Character, virtue, skills
In Parts of you haven't grown up yet, @DRMaciver talks about how lack of some skills can make one feel like a bad person, brings up the definition of virtue as skill, and concludes an incompetent person cannot be the same as a bad person, because children are not bad despite lacking virtues. (But we still feel bad so what's up with that?)
Children are bad people, kinda
In the culture at large, children really are considered bad, but we tend to use different terms to talk about it. We call them "little savages" and "little monkeys" (see also: Lord of the Flies, infantilising or downgrading indigenous people to animals, Weber's narrative of social progress). The key part of mother's responsibility is seen as instilling the correct values in their children. Not coincidentally, women in general are also held responsible for "civilising" grown men (see also: the virgin mother side of virgin/whore dichotomy, the infantilisation of men or their portrayal as "savages/animals" that require domestication or civilisation) and elites - for guiding the masses.
The society doesn't strongly focus on the virtues of children because they are still growing, and therefore their actions reflect the values of their parents and the amount of control the parents exert over them. The society begins judging a person on their own merits starting in adolescence, when they first gain some measure of independence. A person's actions are thought to reveal what a person is "really like" - in other words, their moral character (ethos).
We therefore feel shame when we're bad at some skills as an adult because we are told that if only we held the right values - either due to how we were raised or due to our "natural" character - we would have acquired those skills already. The fact that we didn't - or the fact that we are not finding the skills effortless - "proves" that the we are somehow defective (variously - lazy, brutal, boorish, loose, primitive, dumb).
Is "bad" the same as "undesirable"?
There are actually three reasons why someone might be bad at something:
- lack of skill (someone never learned to separate the colours from whites when doing laundry)
- lack of motivation (someone doesn't care whether their white clothes look white and clean)
- lack of capacity (someone is too sick to do more chores than strictly necessary for survival)
Lack of skill is remedied by teaching, and lack of motivation - by persuasion. Lack of capacity however usually constitutes a hard limit.
Now, let's do some reading.
- read a guide on how to inteview job candidates and screen for great-yet-undervalued talent
- note that the guide advises screening for high energy people
- relabel "high energy" as "industrious", and "low energy" as "lazy"

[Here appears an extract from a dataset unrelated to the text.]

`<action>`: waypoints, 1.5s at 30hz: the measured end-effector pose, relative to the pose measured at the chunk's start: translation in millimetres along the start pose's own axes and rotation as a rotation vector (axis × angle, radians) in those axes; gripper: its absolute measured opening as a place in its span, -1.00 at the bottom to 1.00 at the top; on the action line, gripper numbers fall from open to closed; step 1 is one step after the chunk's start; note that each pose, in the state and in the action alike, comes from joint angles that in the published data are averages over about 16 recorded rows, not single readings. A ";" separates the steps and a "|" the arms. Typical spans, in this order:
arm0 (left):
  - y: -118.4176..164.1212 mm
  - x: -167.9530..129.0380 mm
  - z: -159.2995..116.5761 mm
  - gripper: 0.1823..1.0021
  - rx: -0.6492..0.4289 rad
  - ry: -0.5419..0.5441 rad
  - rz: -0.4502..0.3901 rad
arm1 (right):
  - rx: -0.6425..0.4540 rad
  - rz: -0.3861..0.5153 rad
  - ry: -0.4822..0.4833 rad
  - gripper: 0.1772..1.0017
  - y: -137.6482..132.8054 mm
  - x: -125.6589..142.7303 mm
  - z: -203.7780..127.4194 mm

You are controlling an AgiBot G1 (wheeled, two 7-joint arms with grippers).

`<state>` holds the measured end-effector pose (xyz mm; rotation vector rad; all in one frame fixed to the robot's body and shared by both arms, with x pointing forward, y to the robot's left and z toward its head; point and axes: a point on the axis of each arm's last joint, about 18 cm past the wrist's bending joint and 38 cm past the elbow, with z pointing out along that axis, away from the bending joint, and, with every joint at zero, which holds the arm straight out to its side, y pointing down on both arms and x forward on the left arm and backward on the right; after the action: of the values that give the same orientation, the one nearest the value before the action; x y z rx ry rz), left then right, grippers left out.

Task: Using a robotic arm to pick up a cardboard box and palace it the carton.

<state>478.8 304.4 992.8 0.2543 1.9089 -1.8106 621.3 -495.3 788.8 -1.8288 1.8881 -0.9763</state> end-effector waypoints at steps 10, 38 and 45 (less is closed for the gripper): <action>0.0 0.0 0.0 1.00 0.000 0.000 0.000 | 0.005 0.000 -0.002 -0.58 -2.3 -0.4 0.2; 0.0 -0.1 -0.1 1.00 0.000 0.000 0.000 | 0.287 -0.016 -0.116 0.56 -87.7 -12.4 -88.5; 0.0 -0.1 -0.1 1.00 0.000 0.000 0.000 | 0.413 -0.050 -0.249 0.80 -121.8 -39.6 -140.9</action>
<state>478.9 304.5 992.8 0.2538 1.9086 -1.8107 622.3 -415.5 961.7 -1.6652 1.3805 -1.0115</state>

- character references start making sense
Our society attempts to screen out people lacking capacity (energy, intelligence, extroversion, attractiveness), but when necessary, reframes it as screening out people who lack motivation, which makes it look like it's "their own fault".
We therefore shuffle back and forth through a confused mix of shame ("What is wrong with my values? Am I a bad person?") and helplessness ("I really do value this and want to do better at this - why can't I? Am I lacking in talent/capacity?") It might feel like we are getting educated by punishment, but the actual goal of people doing the discrimination is not to educate, but merely to maximise their gains and minimise losses. Godmothers bet on the ones they expect will make it.